Tim Henderson, Stateline.org on

Published in Political News

DAYTON, Ohio -- Josh Hollon was shocked when he stepped onto his porch on Memorial Day last year and saw three churning triangles of cloud closing in on his house in suburban Northridge, Ohio.

"I had just turned off the news and said, 'Nothing ever happens here. Forget it,'" Hollon said. "I saw those clouds and I went to my wife and said, 'Hey, we've gotta get into the basement. Now!'"

A series of tornadoes surprised the Dayton area and blew a hole right through the Hollon home, filling the backyard with wreckage. They were lucky to have insurance to make basic repairs.

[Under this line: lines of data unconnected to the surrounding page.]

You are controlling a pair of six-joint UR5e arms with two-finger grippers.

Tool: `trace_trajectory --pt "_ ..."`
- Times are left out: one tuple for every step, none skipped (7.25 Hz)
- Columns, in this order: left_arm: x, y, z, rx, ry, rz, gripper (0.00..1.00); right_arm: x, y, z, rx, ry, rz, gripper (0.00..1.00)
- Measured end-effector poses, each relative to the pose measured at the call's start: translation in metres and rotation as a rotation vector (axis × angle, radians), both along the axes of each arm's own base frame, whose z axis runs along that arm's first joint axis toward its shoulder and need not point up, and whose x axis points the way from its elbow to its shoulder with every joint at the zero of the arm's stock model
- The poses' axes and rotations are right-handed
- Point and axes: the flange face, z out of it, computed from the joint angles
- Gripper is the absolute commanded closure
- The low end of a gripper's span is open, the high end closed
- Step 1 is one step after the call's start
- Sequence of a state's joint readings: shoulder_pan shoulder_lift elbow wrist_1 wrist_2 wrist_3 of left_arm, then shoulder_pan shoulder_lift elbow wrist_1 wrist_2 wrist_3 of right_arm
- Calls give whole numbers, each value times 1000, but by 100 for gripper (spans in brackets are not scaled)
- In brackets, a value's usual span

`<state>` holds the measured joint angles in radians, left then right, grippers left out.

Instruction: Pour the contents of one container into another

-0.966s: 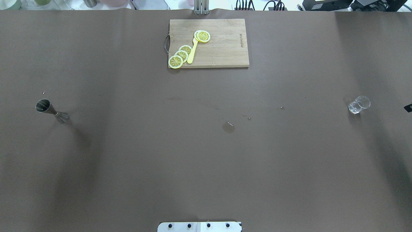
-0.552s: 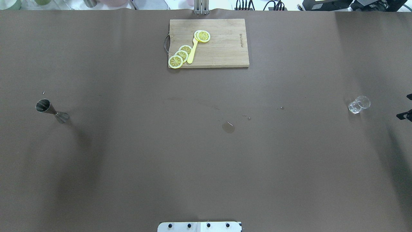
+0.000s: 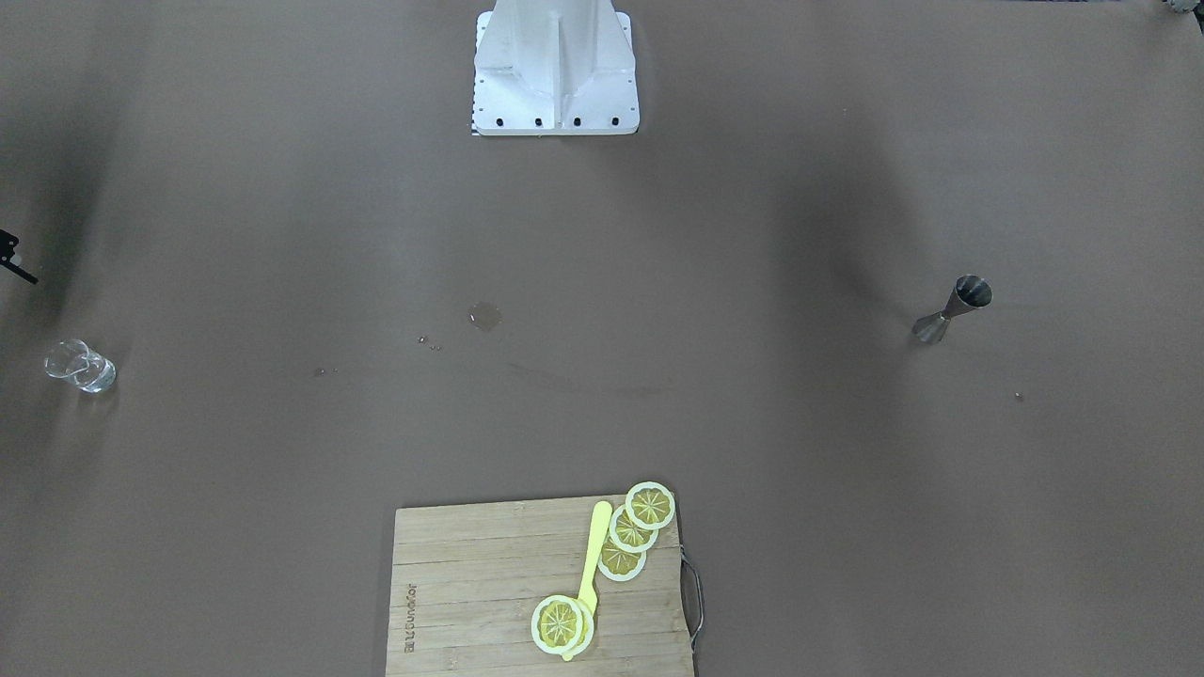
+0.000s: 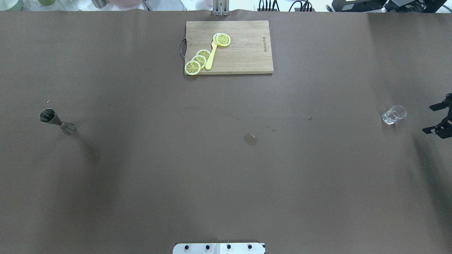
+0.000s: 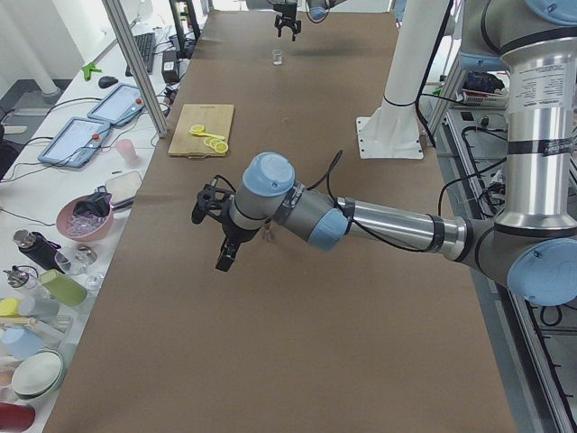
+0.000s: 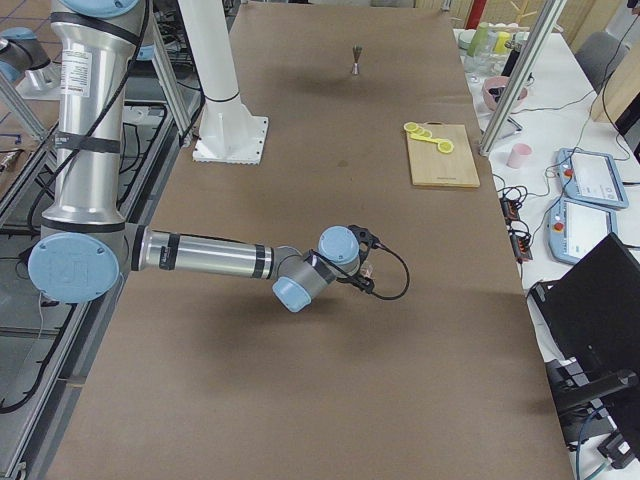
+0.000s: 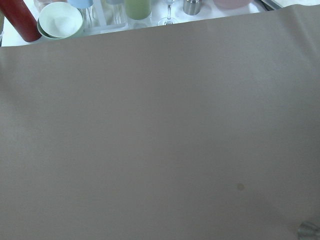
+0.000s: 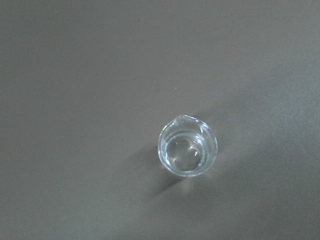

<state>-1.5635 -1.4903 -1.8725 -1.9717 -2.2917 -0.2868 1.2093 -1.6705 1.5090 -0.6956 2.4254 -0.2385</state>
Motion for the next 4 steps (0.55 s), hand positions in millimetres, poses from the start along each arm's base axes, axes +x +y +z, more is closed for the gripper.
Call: trace_trajectory --pt "22 3 -24 0 8 -18 2 -12 -14 -2 -22 -11 4 0" --pt "47 9 -45 -4 11 -40 2 -25 -29 -5 -24 -18 -1 0" --pt "71 17 -62 -1 -2 -75 2 -34 -40 -11 -11 -28 -4 0" --pt "94 28 -75 19 -11 -114 2 -37 -44 -13 3 -40 3 0"
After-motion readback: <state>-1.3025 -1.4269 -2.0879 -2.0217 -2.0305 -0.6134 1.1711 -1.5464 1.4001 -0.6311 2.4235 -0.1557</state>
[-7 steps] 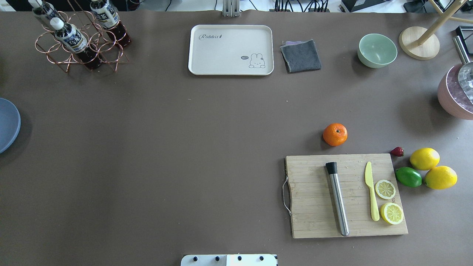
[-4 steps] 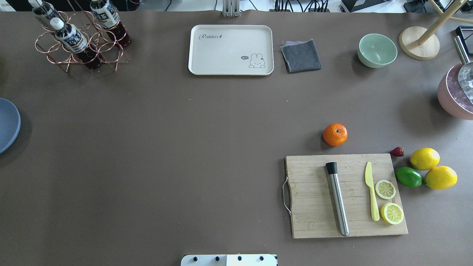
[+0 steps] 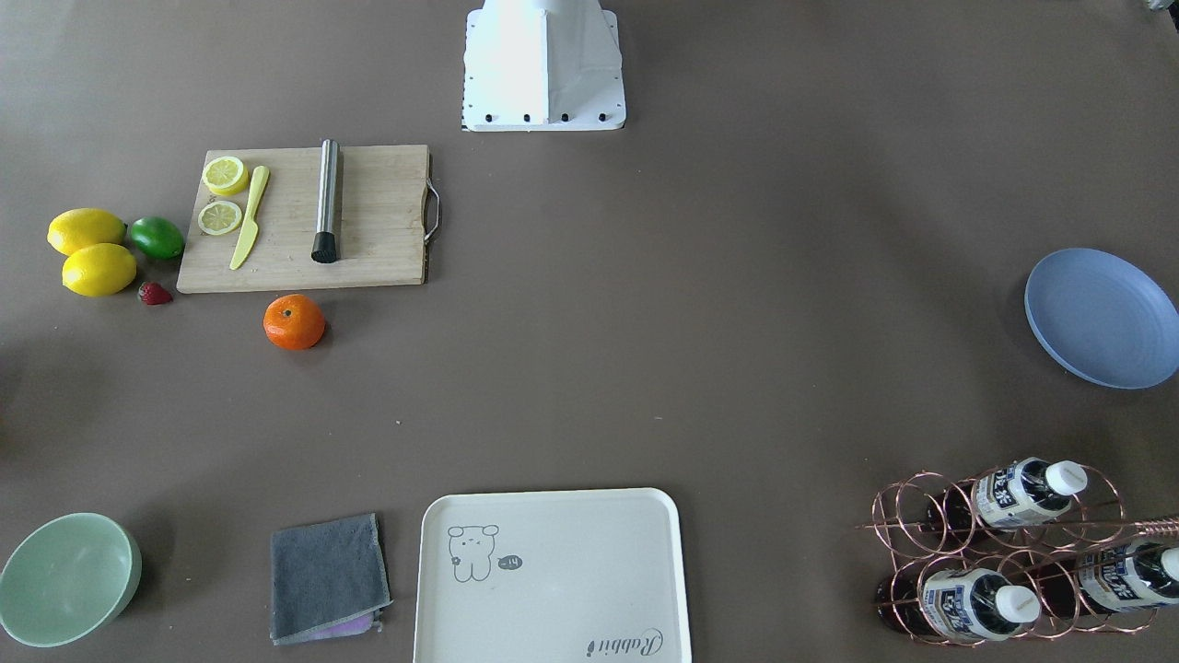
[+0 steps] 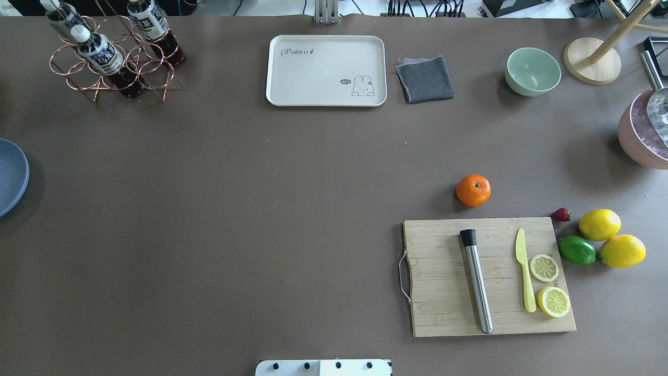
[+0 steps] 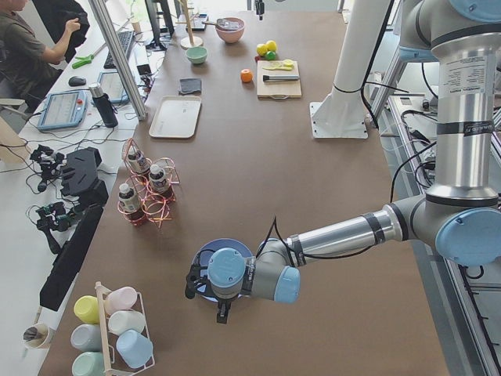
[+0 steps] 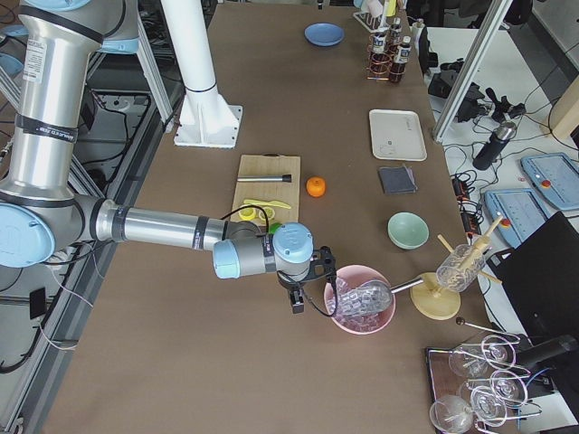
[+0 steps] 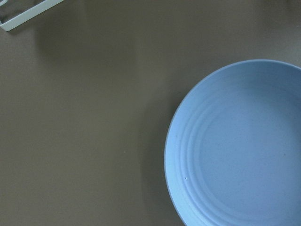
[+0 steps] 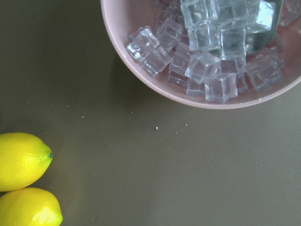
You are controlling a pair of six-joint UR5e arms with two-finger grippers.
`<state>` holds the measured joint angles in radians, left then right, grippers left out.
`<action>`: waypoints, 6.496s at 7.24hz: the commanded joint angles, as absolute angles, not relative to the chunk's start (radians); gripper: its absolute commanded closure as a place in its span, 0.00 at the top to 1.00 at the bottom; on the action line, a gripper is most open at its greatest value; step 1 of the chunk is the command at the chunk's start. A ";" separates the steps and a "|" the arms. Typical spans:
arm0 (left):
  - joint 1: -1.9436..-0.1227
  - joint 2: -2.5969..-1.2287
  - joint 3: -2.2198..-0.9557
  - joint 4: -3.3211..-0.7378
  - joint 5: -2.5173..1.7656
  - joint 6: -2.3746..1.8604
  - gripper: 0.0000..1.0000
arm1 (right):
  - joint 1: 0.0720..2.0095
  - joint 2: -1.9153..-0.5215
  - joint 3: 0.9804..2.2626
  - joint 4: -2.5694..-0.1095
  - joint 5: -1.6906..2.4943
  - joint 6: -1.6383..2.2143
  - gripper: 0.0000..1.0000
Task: Pick orange to plate
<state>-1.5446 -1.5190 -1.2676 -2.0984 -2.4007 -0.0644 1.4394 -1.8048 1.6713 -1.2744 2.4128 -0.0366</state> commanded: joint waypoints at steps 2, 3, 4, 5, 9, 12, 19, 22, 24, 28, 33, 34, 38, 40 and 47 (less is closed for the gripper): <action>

Many of their neighbors are still fighting to make their homes habitable again, along an 18-mile swath of destruction that left thousands of crumpled houses and apartment buildings across the Dayton area. Hollon can see one or two vacant houses on every block, some torn down completely.

Residents displaced by recent natural disasters in Dayton and elsewhere around the country raise tricky questions for this year's census count. They're getting conflicting advice from the U.S. Census Bureau on whether to count themselves at a temporary address or at the damaged homes where they plan to return.

In the Dayton area, partnership specialists working for the Census Bureau's Philadelphia region advised local officials in an October presentation that people should be counted in their damaged homes even if living elsewhere while waiting for repairs. So local communities are reaching out with that advice and opening facilities for displaced residents to fill out forms.


"People temporarily displaced by natural disasters are to be counted at their usual residence to which they intend to return," according to the presentation.

In flood-ravaged Houston, the advice was different: People need to be counted wherever they currently live. That advice also came from a partnership specialist working for the Census Bureau, said Larry Nierth, a geographic information officer for the city's planning department.

"We are taking this to mean that if you are displaced by a hurricane or flood and Census Day comes, you are to be counted where you are living on Census Day (April 1)," Nierth said.

Much depends on the decisions. As natural disasters multiply across the country, due in part to climate change, city and state leaders worry their areas could lose more of the funding they desperately need to continue the cleanup if displaced residents aren't counted.